As you know, in nature there are no two identical snowflakes. It’s the same with the neurons in the mammalian brain – each one is unlike any other. At the same time, artificial neural networks created by humans, although they imitate the work of the brain, however, the neurons used in them are absolutely the same. According to scientists at Imperial College London, this is why the human brain is still superior to AI in many ways, for example, it learns faster, adapts to changing conditions, and switches from one task to another. Their research is published in the journal Nature Communications.

Computational neuroscientist Daniel Goodman, who participated in the study, in an interview with NEO.LIFE, explained the difference between the ability to learn and adapt to changing circumstances in the human brain and AI. Artificial intelligence can be trained to play, for example, the arcade video game Pong, famous in the 80s. “There are two rackets moving along the edges of the field and alternately hitting the ball. A trained AI will play this game perfectly. Better than a man, – says the scientist. – However, it is worth moving the rackets at least a pixel closer to each other, and the AI ​​will not be able to play it, since it is trained only for specific parameters of the game and cannot cope with any, even the most insignificant changes in it. ” A person will not have such a problem, says Mr. Goodman. The reason for this, the scientist believes, is that all neurons in the human brain are different.

The Imperial College Intelligent Systems and Networks Lab tried to slightly alter every cell in an artificial neural network modeled after the brain.

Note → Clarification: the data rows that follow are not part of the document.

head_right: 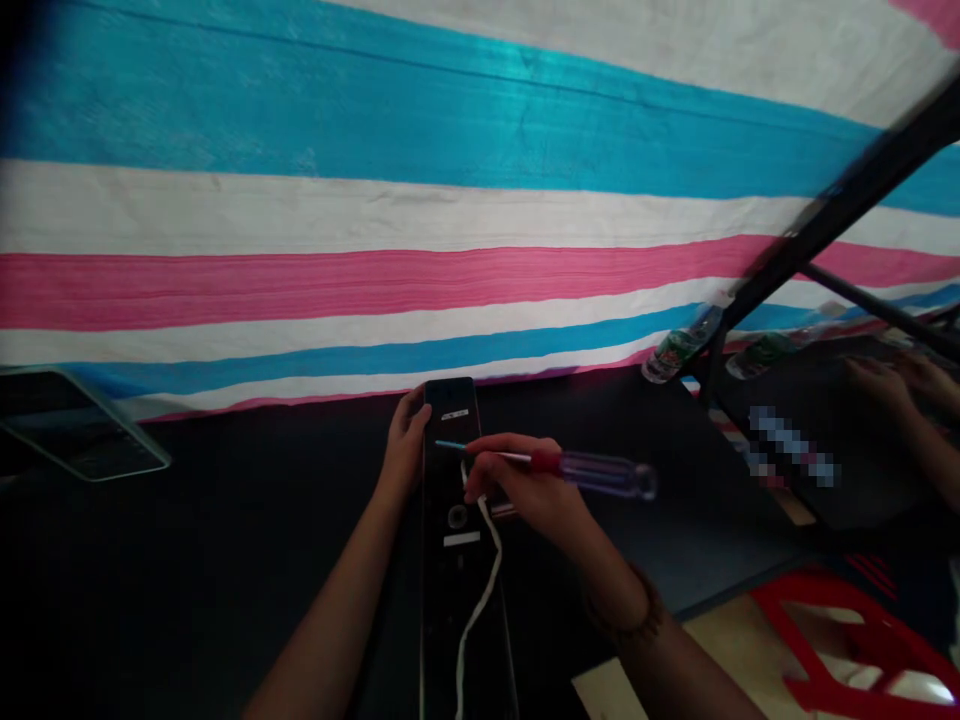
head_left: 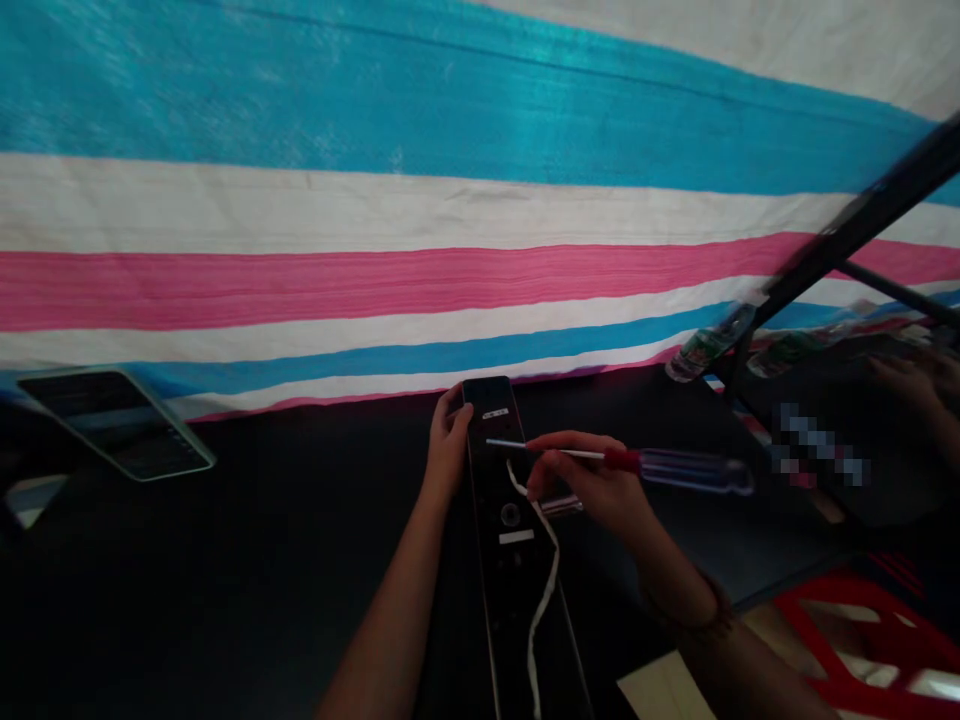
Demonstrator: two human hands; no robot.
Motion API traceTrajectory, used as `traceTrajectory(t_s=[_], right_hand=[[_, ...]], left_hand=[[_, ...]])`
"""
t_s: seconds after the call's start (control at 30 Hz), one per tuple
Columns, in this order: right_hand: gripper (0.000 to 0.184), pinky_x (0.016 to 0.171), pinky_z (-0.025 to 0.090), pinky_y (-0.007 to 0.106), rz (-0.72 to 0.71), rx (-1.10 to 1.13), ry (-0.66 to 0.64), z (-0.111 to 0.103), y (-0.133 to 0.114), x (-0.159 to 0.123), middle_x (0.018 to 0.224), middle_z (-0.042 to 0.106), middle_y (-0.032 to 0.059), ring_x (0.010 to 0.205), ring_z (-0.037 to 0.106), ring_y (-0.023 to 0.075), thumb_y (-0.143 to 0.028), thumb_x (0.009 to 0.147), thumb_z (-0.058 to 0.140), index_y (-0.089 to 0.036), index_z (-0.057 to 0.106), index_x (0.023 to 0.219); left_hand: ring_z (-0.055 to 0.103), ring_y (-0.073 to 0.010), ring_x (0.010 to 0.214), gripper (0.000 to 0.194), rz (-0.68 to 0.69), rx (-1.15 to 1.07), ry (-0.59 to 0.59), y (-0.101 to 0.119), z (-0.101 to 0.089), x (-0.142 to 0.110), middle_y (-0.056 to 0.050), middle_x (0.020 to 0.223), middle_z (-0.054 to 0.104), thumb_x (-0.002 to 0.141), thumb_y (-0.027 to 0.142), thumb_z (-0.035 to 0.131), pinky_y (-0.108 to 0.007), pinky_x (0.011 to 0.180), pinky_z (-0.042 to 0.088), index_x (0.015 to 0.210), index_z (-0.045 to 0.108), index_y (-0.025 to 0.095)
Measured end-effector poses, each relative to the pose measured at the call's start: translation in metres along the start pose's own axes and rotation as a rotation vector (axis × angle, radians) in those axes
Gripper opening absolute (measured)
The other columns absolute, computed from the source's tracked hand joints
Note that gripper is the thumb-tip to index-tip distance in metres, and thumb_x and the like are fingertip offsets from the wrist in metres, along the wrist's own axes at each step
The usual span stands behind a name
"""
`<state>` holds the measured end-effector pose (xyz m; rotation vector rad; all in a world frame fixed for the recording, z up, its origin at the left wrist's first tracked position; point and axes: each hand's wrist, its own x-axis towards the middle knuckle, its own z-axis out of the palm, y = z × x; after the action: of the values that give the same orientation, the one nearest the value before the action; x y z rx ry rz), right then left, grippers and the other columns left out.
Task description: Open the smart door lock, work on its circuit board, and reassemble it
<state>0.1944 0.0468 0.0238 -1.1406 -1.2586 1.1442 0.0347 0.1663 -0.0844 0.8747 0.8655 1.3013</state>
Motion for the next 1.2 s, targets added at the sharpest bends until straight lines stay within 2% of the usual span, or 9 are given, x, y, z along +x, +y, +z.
traceTrajectory(t_s=[0.1,0.2,0.37,0.47,0.57,0.7,0.83,1.0,1.2], right_hand=[[0.034,0.050,0.053,0.024,-0.031,-0.004,-0.046,0.002,0.006,0.013,0.063,0.069,0.0013,0.052,0.065,0.0134,-0.051,0.093,0.065,-0.018,0.074,0.093],[0.037,0.045,0.047,0.021,-0.074,-0.093,-0.006,0.005,0.019,0.021,0.062,0.067,0.0006,0.048,0.060,0.0107,-0.054,0.093,0.064,-0.019,0.072,0.085],[0.035,0.048,0.049,0.022,-0.154,-0.163,0.051,0.006,0.039,0.023,0.066,0.068,0.0008,0.052,0.060,0.0110,-0.053,0.095,0.061,-0.019,0.071,0.092],[0.029,0.050,0.049,0.022,-0.229,-0.197,0.034,0.004,0.045,0.019,0.068,0.068,0.0013,0.053,0.060,0.0113,-0.046,0.098,0.059,-0.020,0.072,0.096],[0.021,0.051,0.049,0.024,-0.306,-0.267,0.027,0.001,0.050,0.014,0.070,0.068,0.0019,0.055,0.061,0.0123,-0.038,0.099,0.059,-0.022,0.073,0.099],[0.017,0.051,0.048,0.026,-0.391,-0.281,0.038,0.002,0.049,0.012,0.069,0.067,0.0020,0.057,0.061,0.0141,-0.033,0.099,0.060,-0.023,0.073,0.100],[0.015,0.052,0.047,0.027,-0.457,-0.194,0.073,0.006,0.044,0.012,0.067,0.066,0.0020,0.056,0.060,0.0146,-0.032,0.100,0.060,-0.023,0.072,0.100],[0.019,0.054,0.049,0.028,-0.402,-0.220,0.068,0.005,0.038,0.014,0.066,0.067,0.0024,0.057,0.061,0.0155,-0.034,0.101,0.057,-0.023,0.072,0.099],[0.028,0.054,0.050,0.028,-0.412,-0.230,0.031,0.004,0.035,0.017,0.066,0.068,0.0035,0.056,0.062,0.0156,-0.043,0.101,0.055,-0.021,0.073,0.096]], left_hand=[[0.073,-0.0236,0.093,0.055,-0.004,0.018,0.018,0.003,0.000,-0.002,-0.010,0.114,0.073,0.081,0.044,0.075,-0.027,0.067,0.058,0.129,0.061,0.021],[0.073,-0.0239,0.098,0.054,-0.019,0.041,0.032,0.005,0.000,-0.004,-0.010,0.118,0.072,0.083,0.044,0.074,-0.026,0.069,0.058,0.130,0.061,0.023],[0.070,-0.0241,0.105,0.049,-0.004,0.098,0.056,0.006,0.001,-0.005,-0.010,0.127,0.069,0.084,0.041,0.072,-0.026,0.075,0.058,0.129,0.063,0.022],[0.071,-0.0244,0.104,0.047,0.012,0.121,0.072,0.006,0.002,-0.005,-0.009,0.125,0.070,0.084,0.040,0.071,-0.026,0.073,0.058,0.128,0.064,0.023],[0.073,-0.0237,0.092,0.049,0.004,0.149,0.073,0.008,0.002,-0.005,-0.009,0.112,0.074,0.083,0.042,0.071,-0.026,0.065,0.057,0.128,0.063,0.022],[0.071,-0.0199,0.071,0.056,-0.036,0.160,0.087,0.011,0.002,-0.006,-0.006,0.091,0.075,0.080,0.043,0.073,-0.024,0.052,0.052,0.131,0.062,0.022],[0.070,-0.0192,0.066,0.057,-0.045,0.170,0.114,0.013,0.003,-0.008,-0.005,0.087,0.075,0.079,0.044,0.074,-0.024,0.052,0.053,0.130,0.063,0.021],[0.072,-0.0222,0.079,0.054,-0.018,0.202,0.145,0.015,0.006,-0.008,-0.007,0.097,0.076,0.078,0.044,0.074,-0.025,0.058,0.055,0.126,0.065,0.020],[0.072,-0.0236,0.092,0.048,0.011,0.193,0.177,0.014,0.007,-0.007,-0.009,0.114,0.073,0.077,0.040,0.074,-0.024,0.061,0.055,0.121,0.067,0.020]])
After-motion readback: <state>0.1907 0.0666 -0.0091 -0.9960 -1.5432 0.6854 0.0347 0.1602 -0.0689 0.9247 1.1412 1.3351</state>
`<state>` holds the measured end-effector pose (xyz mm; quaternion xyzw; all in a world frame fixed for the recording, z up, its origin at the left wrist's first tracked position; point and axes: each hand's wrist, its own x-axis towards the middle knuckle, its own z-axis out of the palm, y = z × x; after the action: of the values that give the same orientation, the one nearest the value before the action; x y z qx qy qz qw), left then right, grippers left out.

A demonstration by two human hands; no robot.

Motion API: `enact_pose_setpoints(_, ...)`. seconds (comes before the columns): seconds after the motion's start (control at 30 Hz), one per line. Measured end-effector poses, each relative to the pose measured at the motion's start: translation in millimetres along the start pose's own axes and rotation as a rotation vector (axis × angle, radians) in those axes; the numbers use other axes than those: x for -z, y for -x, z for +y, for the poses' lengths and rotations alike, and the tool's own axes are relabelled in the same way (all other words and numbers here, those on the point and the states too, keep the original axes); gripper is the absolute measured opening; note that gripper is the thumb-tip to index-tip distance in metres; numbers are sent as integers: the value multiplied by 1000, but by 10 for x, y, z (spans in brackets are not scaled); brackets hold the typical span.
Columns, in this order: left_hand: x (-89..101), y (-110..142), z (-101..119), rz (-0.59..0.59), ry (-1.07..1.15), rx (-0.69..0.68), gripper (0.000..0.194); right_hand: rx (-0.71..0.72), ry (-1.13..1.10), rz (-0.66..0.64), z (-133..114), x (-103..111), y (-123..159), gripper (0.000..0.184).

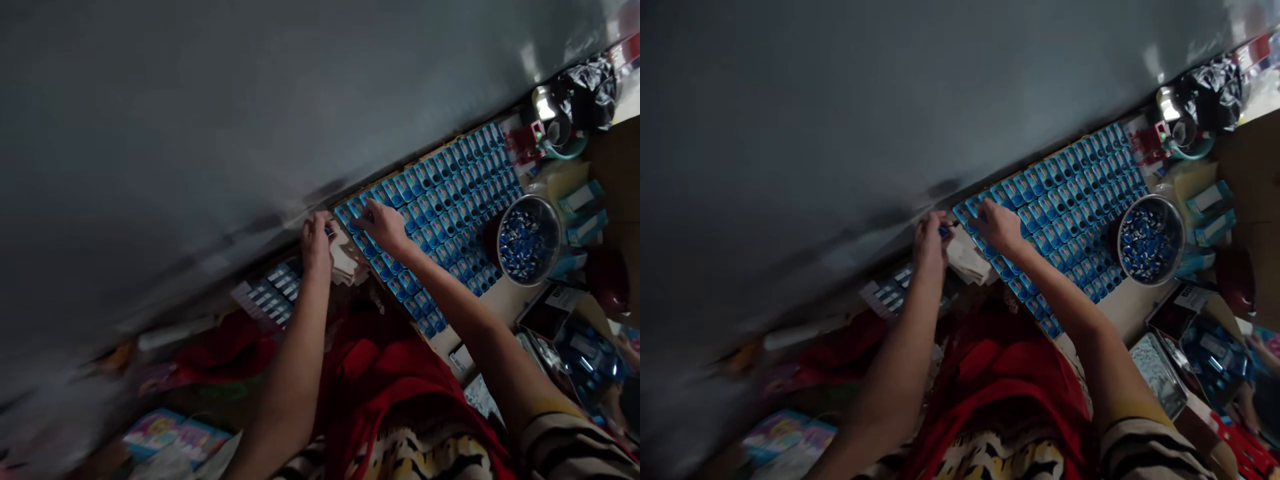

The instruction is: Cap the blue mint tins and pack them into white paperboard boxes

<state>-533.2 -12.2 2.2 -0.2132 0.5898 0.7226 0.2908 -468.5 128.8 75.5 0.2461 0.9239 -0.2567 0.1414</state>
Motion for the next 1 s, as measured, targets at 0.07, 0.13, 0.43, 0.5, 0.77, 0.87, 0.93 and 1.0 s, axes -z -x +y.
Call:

As a result, the efficiency and accuracy of the artificial neural network has increased by 20%.

As part of the study, scientists at the Imperial College studied the principle of communication between neurons in the mammalian brain. It does this through electrical impulses that are precisely timed, and these impulses are fundamentally different from digital and analog computational operations. By modifying the neurons in AI systems so that they differ from each other, like neurons in the brain, and by ensuring that they accurately reproduce the impulse work of the brain’s networks, scientists have been able to improve the efficiency of these systems. In particular, the performance of AI has improved in speech recognition, receiving and interpreting voice commands. And the change in the activation time of artificial neurons made it possible to increase the efficiency of performing tasks with a time component, such as recognizing numbers pronounced in a row.

Meanwhile, Parta Mitra, a neuroscientist at Cold Spring Harbor, New York, USA, is convinced that it’s not so much the variety of neurons in AI systems, but how they are arranged.

For example, he says, in electronic circuits, all the components are the same, but depending on how they are lined up, that circuit will be used for a specific type of appliance, be it a radio or a washer-dryer.

His British colleague notes that this can also contribute to improving the efficiency of AI systems, for example, in solving problems related not to temporal, but to spatial components. And both scientists agree that in the near future there will be AI systems built from artificial neurons (made of silicone) – neuromorphic systems. Such systems will mimic another important feature of natural neural networks – plasticity. It is the ability of the brain to change its wiring by growing and reorganizing physical connections with other cells.

It is plasticity that can become the most important property for creating autonomous AI systems that can interact with the real world, as the human brain does, adapting to new circumstances, allowing a person to recognize danger and avoid it, regulate motor activity by analyzing sensory information, etc. And this plasticity could allow AI to learn, for example, to play Pong with variable parameters without error, scientists say.